I am familiar with the traditional definition of the position and of the momentum operator in several dimensions. I do not like it, as it uses from the very beginning a concrete Cartesian basis. What I am looking for is a definition in the following form:
Let $V$ be a real vector space. Let $\mu$ be a measure on $V$. Let $L^2(V,{\mathbb C})$ be the Hilbert space of square integrable $L^2$ functions with respect to the measure $\mu$. Denote the Hilbert space scalar product by $\langle \phi | \psi \rangle = \int_V \bar{\phi} \cdot \psi d \mu$. Then the position operator $Q$ is the function $Q\colon L^2 (V, {\mathbb C}) \to L^2 (V, {\mathbb C})$ defined by ... and the momentum operator ...
Question: How can I fill in the dots in above definition? I am interested in an abstract construction from the very beginning.
This means: Using ${\mathbb R}^3$ or a specific basis in $V$ and then abstracting away from the specifics by using morphisms is considered cheating in the context of this question. Using some fundamentally covariant structure on $V$ is fine. Using categorial constructions which later allow for natural isomorphisms between them in the sense of category theory is fine. Using a different Hilbert space is fine.

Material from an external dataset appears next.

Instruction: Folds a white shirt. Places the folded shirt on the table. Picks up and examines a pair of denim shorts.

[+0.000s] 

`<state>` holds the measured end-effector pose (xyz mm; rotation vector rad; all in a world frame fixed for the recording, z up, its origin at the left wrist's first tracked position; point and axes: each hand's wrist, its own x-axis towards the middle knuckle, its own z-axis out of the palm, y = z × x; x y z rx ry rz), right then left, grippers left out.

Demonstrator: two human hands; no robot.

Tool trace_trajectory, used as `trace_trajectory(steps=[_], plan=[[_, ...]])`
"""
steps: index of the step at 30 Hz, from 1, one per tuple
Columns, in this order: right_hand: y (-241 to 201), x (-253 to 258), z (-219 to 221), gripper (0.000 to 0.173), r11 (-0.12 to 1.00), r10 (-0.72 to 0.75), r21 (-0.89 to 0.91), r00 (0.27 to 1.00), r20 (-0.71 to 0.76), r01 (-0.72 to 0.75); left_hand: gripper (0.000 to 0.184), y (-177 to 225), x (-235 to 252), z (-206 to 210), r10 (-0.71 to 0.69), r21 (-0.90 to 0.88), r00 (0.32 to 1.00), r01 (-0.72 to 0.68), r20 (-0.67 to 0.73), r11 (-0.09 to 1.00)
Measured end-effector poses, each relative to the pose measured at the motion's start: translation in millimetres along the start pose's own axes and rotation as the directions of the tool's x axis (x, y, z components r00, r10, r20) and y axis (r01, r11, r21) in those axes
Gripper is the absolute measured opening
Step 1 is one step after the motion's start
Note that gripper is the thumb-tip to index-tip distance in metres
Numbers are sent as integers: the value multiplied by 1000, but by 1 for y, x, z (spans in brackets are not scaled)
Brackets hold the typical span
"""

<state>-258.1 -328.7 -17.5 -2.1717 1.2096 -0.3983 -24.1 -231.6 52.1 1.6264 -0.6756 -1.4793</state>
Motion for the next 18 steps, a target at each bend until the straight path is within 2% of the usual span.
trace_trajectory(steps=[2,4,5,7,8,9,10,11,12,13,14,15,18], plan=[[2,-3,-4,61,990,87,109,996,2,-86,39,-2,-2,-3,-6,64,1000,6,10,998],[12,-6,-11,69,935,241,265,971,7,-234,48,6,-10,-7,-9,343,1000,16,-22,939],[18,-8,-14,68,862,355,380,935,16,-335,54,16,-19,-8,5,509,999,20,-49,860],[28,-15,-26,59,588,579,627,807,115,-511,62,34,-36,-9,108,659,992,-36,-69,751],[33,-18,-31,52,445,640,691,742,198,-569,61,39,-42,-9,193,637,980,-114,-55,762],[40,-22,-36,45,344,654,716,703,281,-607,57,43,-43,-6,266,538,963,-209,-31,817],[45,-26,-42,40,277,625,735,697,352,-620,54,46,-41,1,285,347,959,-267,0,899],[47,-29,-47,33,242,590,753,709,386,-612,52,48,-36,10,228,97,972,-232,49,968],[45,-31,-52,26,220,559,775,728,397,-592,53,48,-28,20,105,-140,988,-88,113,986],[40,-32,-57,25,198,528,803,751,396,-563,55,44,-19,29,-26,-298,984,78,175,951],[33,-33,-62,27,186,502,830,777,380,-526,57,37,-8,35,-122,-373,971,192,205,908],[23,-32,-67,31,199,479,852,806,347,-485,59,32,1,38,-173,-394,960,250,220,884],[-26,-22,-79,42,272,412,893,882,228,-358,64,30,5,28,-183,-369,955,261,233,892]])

Goal: I want to understand multidimensionality in QM along the same lines as I understand it in SRT and GRT. I do not want to start with some concrete coordinates, then add Lorentz-transformation or general coordinate transformations - I want to start from the abstract clean mathematical concept of a Minkowski space with a (3,1) index quadratic form or from an abstract differentiable manifold, where the Lorentz-invariance or the general covariance is already encoded into the mathematical object as such.